Curious, I investigated further the biotic processes that produced this result. Dirt naturally absorbed odor, as urine is deposited it filters through the soil and is metabolized through microscopic fauna, as are the raisins. The plant matter accelerates other healthy bacteria and you end up with an active compost ecosystem. The result? Where dirt and other natural bedding is used, odor, ammonium, and harmful bacteria are filtered, processed, and consumed through the same system that saves rats in their natural habitat. Odor is gone and a pleasant earthy smell is created. 

You still must clean out the soil sample, but much less often (depending on amount). A 10 to 20 gallon bottom will last between 2 to 4 weeks as the rats constantly turn the compost heap over. Is this safe? Yes, if you are careful about the source of soil, use enough, and change it, it is very safe and happy for the rodents. I have 4 rats living 2 plus years so far on this method. Remember ammonium is replaced as soon as a rat pees in traditional bedding situations, the dirt filters and absorbs. 

Is this perfect? No. The necessary amount of dirt takes up a large portion of an aquarium, the rats tend to dig it all over the floor, and the owner must closely monitor the moisture content. But as far as odor and harmful waste byproducts go, nature indeed knows best. 

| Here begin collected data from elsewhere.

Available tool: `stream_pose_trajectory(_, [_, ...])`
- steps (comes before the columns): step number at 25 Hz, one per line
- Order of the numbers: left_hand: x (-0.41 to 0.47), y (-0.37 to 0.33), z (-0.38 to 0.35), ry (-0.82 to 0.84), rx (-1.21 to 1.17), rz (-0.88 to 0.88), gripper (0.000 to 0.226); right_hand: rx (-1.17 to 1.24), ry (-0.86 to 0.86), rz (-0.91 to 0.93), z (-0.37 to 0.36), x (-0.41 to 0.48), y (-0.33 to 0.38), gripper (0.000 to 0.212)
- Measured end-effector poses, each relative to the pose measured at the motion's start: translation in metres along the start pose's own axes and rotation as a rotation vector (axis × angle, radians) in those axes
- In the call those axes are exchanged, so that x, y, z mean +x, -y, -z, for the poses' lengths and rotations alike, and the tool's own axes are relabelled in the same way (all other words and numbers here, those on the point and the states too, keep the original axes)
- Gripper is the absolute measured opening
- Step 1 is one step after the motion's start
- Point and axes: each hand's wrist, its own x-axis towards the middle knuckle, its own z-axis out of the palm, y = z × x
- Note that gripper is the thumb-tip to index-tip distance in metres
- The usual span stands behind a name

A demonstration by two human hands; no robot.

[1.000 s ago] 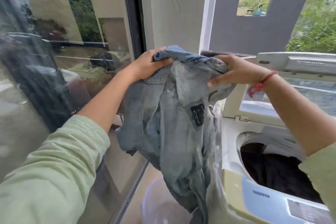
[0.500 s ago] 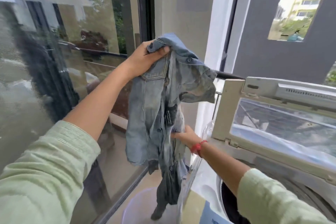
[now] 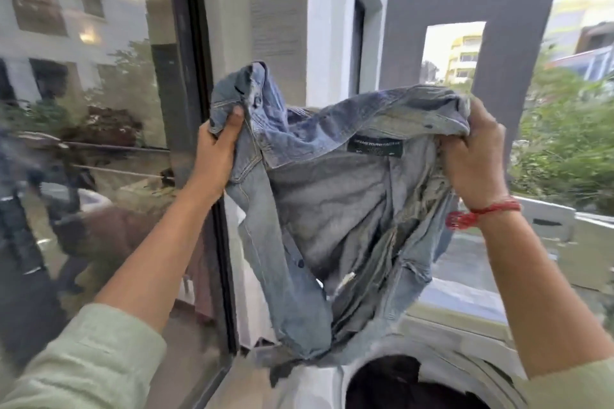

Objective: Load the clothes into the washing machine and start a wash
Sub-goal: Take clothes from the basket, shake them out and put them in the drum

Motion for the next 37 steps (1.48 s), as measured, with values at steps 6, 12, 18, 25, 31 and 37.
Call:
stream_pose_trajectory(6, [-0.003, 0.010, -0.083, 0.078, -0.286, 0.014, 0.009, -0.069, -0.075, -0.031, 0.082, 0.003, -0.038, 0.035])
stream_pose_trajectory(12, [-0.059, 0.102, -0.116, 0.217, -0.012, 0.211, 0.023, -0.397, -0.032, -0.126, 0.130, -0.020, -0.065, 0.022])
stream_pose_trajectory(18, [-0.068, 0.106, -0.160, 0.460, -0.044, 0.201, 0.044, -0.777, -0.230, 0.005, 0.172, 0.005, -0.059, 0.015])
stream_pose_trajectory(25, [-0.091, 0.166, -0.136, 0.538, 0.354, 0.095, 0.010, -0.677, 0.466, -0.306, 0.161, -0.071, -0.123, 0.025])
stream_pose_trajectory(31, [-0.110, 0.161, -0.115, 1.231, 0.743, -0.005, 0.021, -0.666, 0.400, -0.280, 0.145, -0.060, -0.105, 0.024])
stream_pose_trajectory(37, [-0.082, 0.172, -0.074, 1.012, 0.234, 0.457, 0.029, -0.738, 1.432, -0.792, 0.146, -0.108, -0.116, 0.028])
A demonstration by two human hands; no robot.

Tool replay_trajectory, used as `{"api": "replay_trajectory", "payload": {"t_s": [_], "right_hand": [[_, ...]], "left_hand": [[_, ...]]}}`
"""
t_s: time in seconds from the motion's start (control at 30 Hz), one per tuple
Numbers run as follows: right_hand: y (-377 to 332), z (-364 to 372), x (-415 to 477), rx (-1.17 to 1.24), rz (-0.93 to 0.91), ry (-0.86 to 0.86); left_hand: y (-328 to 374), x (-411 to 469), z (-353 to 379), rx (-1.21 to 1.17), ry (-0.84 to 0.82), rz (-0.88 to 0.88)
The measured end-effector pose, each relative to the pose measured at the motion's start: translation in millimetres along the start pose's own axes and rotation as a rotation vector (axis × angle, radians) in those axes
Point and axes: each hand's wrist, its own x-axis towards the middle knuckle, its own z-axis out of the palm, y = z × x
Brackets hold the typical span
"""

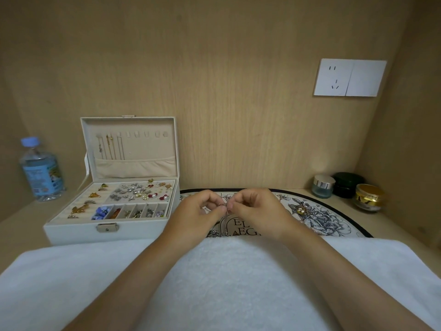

Mix your soil in three parts sand, clay, and detritic compost (potting soil) to preserve moisture without it getting too hard.


----------



## rat_ratscal (Sep 23, 2007)

i use baby shampoo, if you go to rat health, i have pics of what it looks like when i bathe mine  just from today too

clip their claws BEFORE the bath or your arms will look like mine twisted: OZZY!) they will climb your arms but baby shampoo in the water, get them wet, avoid face and ears as much as possible. when wet, take a small amount of baby shampoo and rub it into the fur (again avoid face ears and eyes) then when lathered, rince them off WELL. then take a towel, wrap him up and give him a nice massage, make sure he is DRY or he could get sick. good luck!


----------



## A1APassion (Jul 29, 2007)

bathing as often as once a week is not healthy for their skin & coat regardless of what you wash them with


----------



## lilspaz68 (Feb 24, 2007)

Is your cage powdercoated or galvanized?

I usually bathe my rats (if totally necessary) in the sink with baby shampoo or pet shampoo. For boys with a serious buck grease problem just use a little bit of Dawn dishsoap on the problem areas, and nowhere else. Bathing is usually a frightening and skin-drying experience, so unless its truly necessary then try not to. Are your boys marinaters? Maybe you need to line their hammocks in wash cloths and change them daily?

Maybe try a new bedding to find one better at odour absorption, I do very well with aspen myself.


----------



## dreadhead (Mar 1, 2007)

"Yesterdays News" works great for odor absorbtion... it's recycled and compressed newspaper pellets... odor free, 99.7 dust free, and non-toxic.

A 20lb. bag of it cost around $13 here... a little more pricey than the alternatives but i'm a firm believer in you get what you pay for... your ratties deserve the best you can give them. Sorry if this sounded like a sales-pitch!  I used that carefresh crap (the soft fluffy recycled paper) and it didn't work nearly as good... and honestly I think the stuff smells horrid out of the bag.


----------



## taralyncouture (Aug 23, 2007)

well my rats are pitiful in the tub. Fiona who is about 6 months old. and Lola who is about 1 month old hate them. I fill up the tub in warm water. (shallow of course) but enough so lola can swim. well i bathe them with CleanCritter or something like that I found in the pet store for small animals. they end up smelling like baby powder. =]


----------



## twitch (Jan 4, 2007)

i now have a deep, old style tub so when their tails get dingy i put in nough water so that it reaches their bellies but they can still touch bottom comfortably then put the baby soap directly in the water and froth it up. i'll let them "play" in that while i clean out their cage. they aren't as clean as when i give them a sink bath but they get some of the grime off. (i also drain the water and rinse them all off in fresh water before drying and cuddle time on the couch). 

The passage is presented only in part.